Visual BasicとC#、変換ツールが存在するほど互換性の高い言語ですが、いざどちらを使うかとなると判断に困ることもあります。Visual BasicとC#の比較については書籍が発行されていたり、他のWebサイト上でも同様の記述はたくさんありますが、私見を書いてみました。Visual Studio 2005で比較しています。Visual Studio 2010時点での比較を追加しました。

項目 VB C# 内容 経過
機能有無 匿名メソッド × VBで同等のことをするには、メソッド内で使用する変数などをカプセル化するクラスが必要 VS2010でVBも同等機能が追加された
メソッドの引数省略 × C#ではオーバーロードで対応する。 VS2010でC#も同等機能が追加された
Handles句 × C#ではメンバ変数に代入するたびに-=,+=によりハンドラの除去、追加を行わなければならない。
yield return × yield returnで列挙に限ってコルーチンが実現できる。アーキテクチャパターンの一つであるPipe&Filterパターンを採用した場合に省メモリで見通しの良いコーディングができる VS2012でVBも対応
Option Strict Off × 通常Option Strict Onにしているが、Office VBAを呼び出すような状況において型チェックを外すとシンプルに書ける。また実行環境にOfficeがなくてもOffice呼出以外の機能は使える。 VS2010でdynamicが追加されC#でも問題解消
With文 × C#では一時変数で対応する。
多分岐 C#のswitchは使いにくい(breakが必要とか、範囲指定できないとか)
staticインポート × VBは別のクラスでモジュール名を指定しないでメンバーを呼び出せる。 VS2015でC#も対応
Like演算子 × C#は正規表現で代用
unchecked × 通信プログラムなど負の数を符号無し数値に変換するときに必要となる。これがないと一旦拡張変換してビット論理積をとるなどの対応が必要になる。
書きやすさ 制御構造 × C#は複文の時に中括弧を使う。C#はif,swithなどの制御構造を追加するときなどインデントが崩れると右括弧がどれに対応しているのかわからなくなる。
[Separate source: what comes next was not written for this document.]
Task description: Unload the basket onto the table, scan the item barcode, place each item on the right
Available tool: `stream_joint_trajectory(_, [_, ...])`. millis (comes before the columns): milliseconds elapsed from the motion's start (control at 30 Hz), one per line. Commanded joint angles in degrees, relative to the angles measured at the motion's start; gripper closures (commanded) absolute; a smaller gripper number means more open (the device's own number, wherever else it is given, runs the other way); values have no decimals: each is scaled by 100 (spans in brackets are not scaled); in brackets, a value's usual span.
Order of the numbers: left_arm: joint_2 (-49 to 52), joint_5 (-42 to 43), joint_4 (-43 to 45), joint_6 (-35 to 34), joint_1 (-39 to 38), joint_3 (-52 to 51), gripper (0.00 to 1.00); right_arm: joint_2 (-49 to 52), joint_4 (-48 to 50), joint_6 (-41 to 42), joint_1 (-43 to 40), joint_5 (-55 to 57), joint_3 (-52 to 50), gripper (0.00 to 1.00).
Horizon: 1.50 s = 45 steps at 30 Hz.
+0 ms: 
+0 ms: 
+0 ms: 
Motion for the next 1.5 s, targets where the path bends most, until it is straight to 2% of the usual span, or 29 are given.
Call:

文末・行末 × C#はセミコロンが必要、タイピングが面倒。VBは逆に行継続文字が必要な場合がある。常にセミコロンがつきまとうC#が不便
ラムダ式 × C#の記述は簡潔
括弧 × VBは引数、型引数、配列のいずれも小括弧を使うので複雑に入り組んだ文で混乱しがち。C#はそれぞれ小括弧、山形括弧、かぎ括弧と分かれるので見やすい。但し、if,whileなどに制御構造に小括弧が必要
IDE支援 コード補完 × VBのコード補完は高速動作、End Subなど制御構造終端が補完された後の記述がしやすい。 VS2013でC#も終端括弧補完
リファクタリング × C#は名前の変更だけでなく、フィールドのカプセル化・パラメータの順序変更など多くのリファクタリングが利用できる。VBは名前の変更のみ VS2015でVBも対応
注意点 比較演算子 VBは等号でString.EmptyNothingを同一視する。あえて区別したいときはEqualsメソッドを使用するなどの対応が必要。便利な場面が多いがこの動作を理解していないとはまることがある。C#では上記2つを区別するので、同一視したいときはIsNullOrEmptyメソッドで対応。

現在C#を主に使っています。お客様のご要望に応じてVisual Basicも使います。私が使っている範囲ではそれぞれ一長一短があり甲乙付けがたいと感じています。